Sometime late in the fall of my internship year, I happened to be the last person to leave the room after a code. Once again, it had been unsuccessful. Once again, we had come from all over the hospital to try to save the life of a patient few of us knew. For whatever reason, perhaps because I was alone, I was struck by the reality that a person had just died. I made myself turn around and look at the body of this stranger. He was lying on the stretcher, a pacer wire sticking out of his chest, the endotracheal tube now disconnected and hanging uselessly in the air, EKG leads still in place, and reams of readouts on the floor surrounding the now-silent EKG machine. I tried to imagine his family — who in minutes would be told that someone they loved had died and for whom this would be a devastating loss. And what of the person himself, who had died despite our attempts to pummel and pound him back to life?
Half-remembered words from the end of a requiem mass came into my head, and I said aloud, "May choirs of angels greet thee at thy coming" — less a statement of faith than a simple attempt to acknowledge the passing of a life. Since that day, I have never had a patient die and not said those words — my small attempt to remember what it is that we are ultimately doing: trying to protect our patients' lives.
In recent years, other physicians have told me about the rituals they perform when a patient dies — offering a prayer, a poem, a gesture — something that each has felt compelled to do to recognize the life lost and the fact that, in the final analysis, death will always win. What is striking is that most of us do this in private. We don't share these rituals. We don't talk easily about how hard it is to lose a patient, to confront death. In the anatomy laboratory, we learned to focus on the path of the vagus nerve, not the human being to whom it belonged. Early in our training, bending over our cadavers, we learned to silence a part of ourselves. We learned the power of humor as a means of avoiding hard conversations about more complicated feelings. Often we kept those feelings to ourselves, rarely giving voice to them as we proceeded through far more challenging situations during our clerkships — a newly diagnosed lung cancer, a 2-year-old with an inoperable and therefore fatal brain tumor, a young man with quadriplegia from diving into shallow water. We discussed the medical management and the complications in detail and with intense care, but we could not give voice to the feelings these events evoked, often reducing them, in the formal case presentation, to the single word "unfortunate."

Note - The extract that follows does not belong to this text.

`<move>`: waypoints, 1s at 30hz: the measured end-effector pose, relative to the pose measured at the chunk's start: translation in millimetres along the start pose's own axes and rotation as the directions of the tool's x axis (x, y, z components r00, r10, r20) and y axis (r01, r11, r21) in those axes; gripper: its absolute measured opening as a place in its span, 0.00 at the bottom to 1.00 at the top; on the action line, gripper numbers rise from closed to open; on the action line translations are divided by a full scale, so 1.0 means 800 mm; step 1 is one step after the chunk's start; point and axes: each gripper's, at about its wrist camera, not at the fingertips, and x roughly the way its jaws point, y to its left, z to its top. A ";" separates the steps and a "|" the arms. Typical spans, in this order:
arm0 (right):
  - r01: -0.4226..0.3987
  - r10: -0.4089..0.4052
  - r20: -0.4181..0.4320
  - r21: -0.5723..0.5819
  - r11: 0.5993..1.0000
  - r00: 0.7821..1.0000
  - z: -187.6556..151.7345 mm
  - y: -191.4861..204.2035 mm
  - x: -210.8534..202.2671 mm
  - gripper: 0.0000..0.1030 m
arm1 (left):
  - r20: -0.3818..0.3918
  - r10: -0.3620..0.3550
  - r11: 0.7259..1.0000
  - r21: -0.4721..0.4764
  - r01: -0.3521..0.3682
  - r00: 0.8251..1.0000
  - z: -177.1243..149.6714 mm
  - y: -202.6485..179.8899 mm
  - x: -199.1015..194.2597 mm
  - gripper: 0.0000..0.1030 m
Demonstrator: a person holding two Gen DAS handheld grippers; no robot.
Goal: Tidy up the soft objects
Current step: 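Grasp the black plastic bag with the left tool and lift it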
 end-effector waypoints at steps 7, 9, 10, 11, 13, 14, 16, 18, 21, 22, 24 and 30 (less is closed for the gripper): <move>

And because we cannot comfortably express these feelings, sometimes we put them away forever or feel incompetent and overwhelmed when we do try to express them. Perhaps if we could discuss this part of our practice lives as easily as we discuss a diagnostic dilemma or the proper management of a complex case, we might create a culture that supports and nourishes us as we try to come to terms with experiences that are part of our daily lives. Being able to communicate more honestly with each other might help us to do so with our patients as well. How different might those codes have felt if, at the end, having declared, "The code is called," the resident then said, "Let's have a moment of silence to honor this life."